Editor of one of Egypt’s last independent newspapers briefly arrested

Reporters Without Borders (RSF) condemns the arrest of Lina Attalah, the editor of the online newspaper Mada Masr, for several hours last weekend in Cairo. It was the latest example of the government’s constant harassment of this newspaper and its staff, who are symbols of independent journalism in Egypt.

Lina Attalah’s arrest at around midday on 17 May was highly symbolic not only because her newspaper is one of Egypt’s last independent media outlets but also because she was arrested outside Tora prison in a south Cairo suburb while interviewing the sister of one of its leading inmates, the well-known journalist Alaa Abdel Fattah.

Fattah has been on hunger strike for more than a month in protest against a ban on visits since the coronavirus epidemic reached Egypt. After detaining Attalah, the police confiscated her mobile phone and took her to a police station, where they interrogated her and finally released her in the evening.

The government’s constant harassment of Mada Masr and its staff has including blocking access to its website within Egypt since 2017, which deprives it of visibility and complicates its economic survival.

Last November, the police searched the newspaper’s headquarters and briefly detained four of its journalists, including Attalah, shortly after it published an investigative piece about President Abdel Fattah el-Sisi’s oldest son.

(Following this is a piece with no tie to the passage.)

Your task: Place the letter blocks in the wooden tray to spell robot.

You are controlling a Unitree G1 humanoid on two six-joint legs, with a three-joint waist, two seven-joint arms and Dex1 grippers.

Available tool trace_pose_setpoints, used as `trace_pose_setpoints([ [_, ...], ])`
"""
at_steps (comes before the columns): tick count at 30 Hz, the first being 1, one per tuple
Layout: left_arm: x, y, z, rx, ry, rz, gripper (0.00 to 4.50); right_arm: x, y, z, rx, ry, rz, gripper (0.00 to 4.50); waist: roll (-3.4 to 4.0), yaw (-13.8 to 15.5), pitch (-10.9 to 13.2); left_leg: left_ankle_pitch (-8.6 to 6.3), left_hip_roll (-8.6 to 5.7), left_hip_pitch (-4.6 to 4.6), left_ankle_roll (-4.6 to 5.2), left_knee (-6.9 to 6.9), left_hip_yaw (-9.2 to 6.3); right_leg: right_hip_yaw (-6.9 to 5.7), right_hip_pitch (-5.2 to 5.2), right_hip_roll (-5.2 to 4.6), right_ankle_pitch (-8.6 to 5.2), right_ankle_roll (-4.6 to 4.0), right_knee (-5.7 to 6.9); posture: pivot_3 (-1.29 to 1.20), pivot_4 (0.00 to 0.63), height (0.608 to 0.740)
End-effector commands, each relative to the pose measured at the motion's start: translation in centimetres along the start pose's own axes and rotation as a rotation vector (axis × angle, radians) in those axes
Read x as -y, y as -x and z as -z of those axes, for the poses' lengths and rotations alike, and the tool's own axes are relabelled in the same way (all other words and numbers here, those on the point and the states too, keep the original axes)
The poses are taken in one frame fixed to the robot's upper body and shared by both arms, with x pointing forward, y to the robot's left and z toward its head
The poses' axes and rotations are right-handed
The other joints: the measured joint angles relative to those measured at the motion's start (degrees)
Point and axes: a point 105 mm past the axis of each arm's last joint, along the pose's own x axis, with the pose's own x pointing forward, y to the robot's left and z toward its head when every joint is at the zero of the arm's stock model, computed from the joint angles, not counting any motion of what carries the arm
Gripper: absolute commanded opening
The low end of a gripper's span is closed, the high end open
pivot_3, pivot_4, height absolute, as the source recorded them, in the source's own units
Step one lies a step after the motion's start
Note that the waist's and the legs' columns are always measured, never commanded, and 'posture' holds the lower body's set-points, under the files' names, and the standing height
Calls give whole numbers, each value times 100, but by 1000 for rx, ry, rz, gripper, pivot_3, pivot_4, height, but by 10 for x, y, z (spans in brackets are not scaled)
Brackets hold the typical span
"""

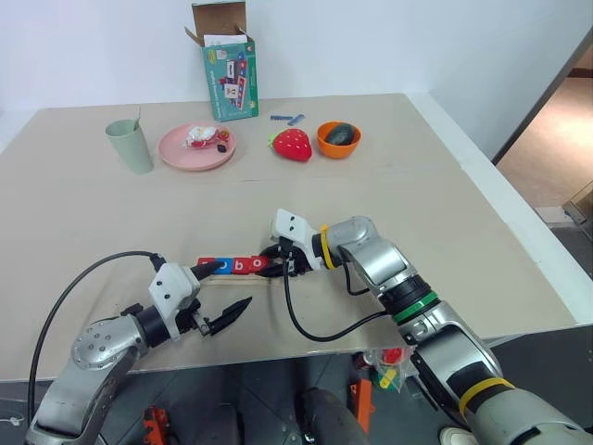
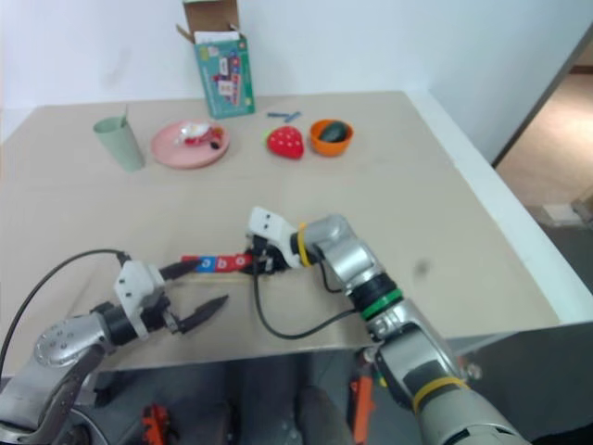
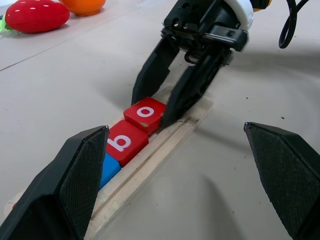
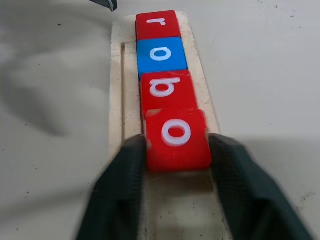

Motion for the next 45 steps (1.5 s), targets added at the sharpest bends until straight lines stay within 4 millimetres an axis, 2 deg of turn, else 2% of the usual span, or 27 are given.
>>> trace_pose_setpoints([
  [1, 0, 0, -11, 34, -34, 6, 4500, 5, 13, -21, 62, 16, 17, 3624, 0, 1, 0, 0, 0, -1, 0, 0, 0, 0, 0, 0, 0, 0, 0, 0, 150, 740],
  [3, -1, 0, -11, 33, -35, 6, 4500, 4, 19, -27, 83, 18, 19, 4278, 0, 0, 0, 0, 0, -3, 0, 0, 0, 0, -2, -1, 0, 0, -1, 0, 150, 740],
  [4, -1, 0, -11, 33, -36, 6, 4500, 5, 24, -32, 100, 10, 25, 4460, 0, 0, 0, 0, 0, -4, 0, 0, 0, 1, -2, -1, 0, 1, -1, 0, 150, 740],
  [7, 1, -1, -15, 43, -30, 26, 4500, 21, 58, -50, 209, -80, 133, 4460, 1, 3, 0, 0, -1, -10, 0, 0, -3, -1, -5, -2, -1, 1, -1, 0, 150, 740],
  [9, 10, -1, -19, 49, -7, 92, 4500, 37, 78, -50, 258, -157, 236, 4460, 0, 2, 0, 0, -2, -11, 0, 0, -4, -2, -4, -4, -1, 1, -1, 0, 150, 740],
  [12, 24, 0, -22, 27, 31, 214, 4500, 61, 106, -28, 254, -243, 406, 4460, -1, 1, -1, 0, -4, -10, 0, 0, -3, -2, -3, -4, -1, 2, -3, 0, 150, 740],
  [14, 32, 1, -23, -3, 33, 287, 4500, 76, 124, -4, 204, -269, 553, 4460, -2, -1, -1, 0, -4, -9, 0, 0, 0, 0, -4, -3, -2, 2, -4, 0, 150, 740],
  [17, 38, 3, -24, -45, 32, 365, 4500, 83, 142, 22, 138, -238, 729, 4460, 0, 0, 0, 0, -4, -9, 0, -5, 5, 5, -6, -1, -4, 1, -5, 0, 150, 740],
  [26, 29, -2, -27, -53, -28, 367, 4500, 50, 124, 41, 183, -367, 922, 4460, -1, -49, -1, -1, 1, -7, 1, -12, 9, 16, -15, 5, -8, 0, 2, 0, 150, 740],
  [36, 28, -8, -37, 24, -1, 345, 4500, 41, 120, 77, 126, -501, 1008, 4460, -3, -6, -2, 0, -6, -10, -2, -6, 11, 17, -9, -2, -8, 6, -6, 0, 150, 740],
  [40, 23, -16, -48, 68, -69, 306, 4500, 38, 118, 85, 129, -556, 1012, 4460, -4, 0, -3, 1, -5, -7, -1, -6, 5, 12, -5, 1, -7, 5, -5, 0, 150, 740],
  [41, 22, -18, -50, 81, -78, 293, 4500, 38, 117, 84, 131, -553, 1011, 3927, -5, 0, -3, 1, -5, -5, -1, -6, 4, 12, -2, 0, -7, 5, -4, 0, 150, 740],
  [45, 19, -21, -52, 95, -96, 272, 4500, 36, 114, 82, 140, -560, 1012, 2598, -9, -6, -6, 1, -6, -4, -1, -5, 9, 17, -1, 0, -6, 7, -5, 0, 150, 740],
])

“The harassment of Mada Masr has gone on for too long,” said Sabrina Bennoui, the head of RSF’s Middle East desk. “This instance is a really tragic summary of the plight of journalism in Egypt – a leading journalist working for a censored independent media outlet is arrested for trying to cover the fate of another leading journalist who is arbitrarily detained.”

Attalah was the fifth journalist to be arrested in less than ten days, following Moataz Wednan, Mostafa Al-Aasar, Haitham Hasan Mahgoub and Sameh Hanin. But Attalah is the only one to have been released.

Egypt is ranked 166th out of 180 countries and territories in RSF's 2020 World Press Freedom Index.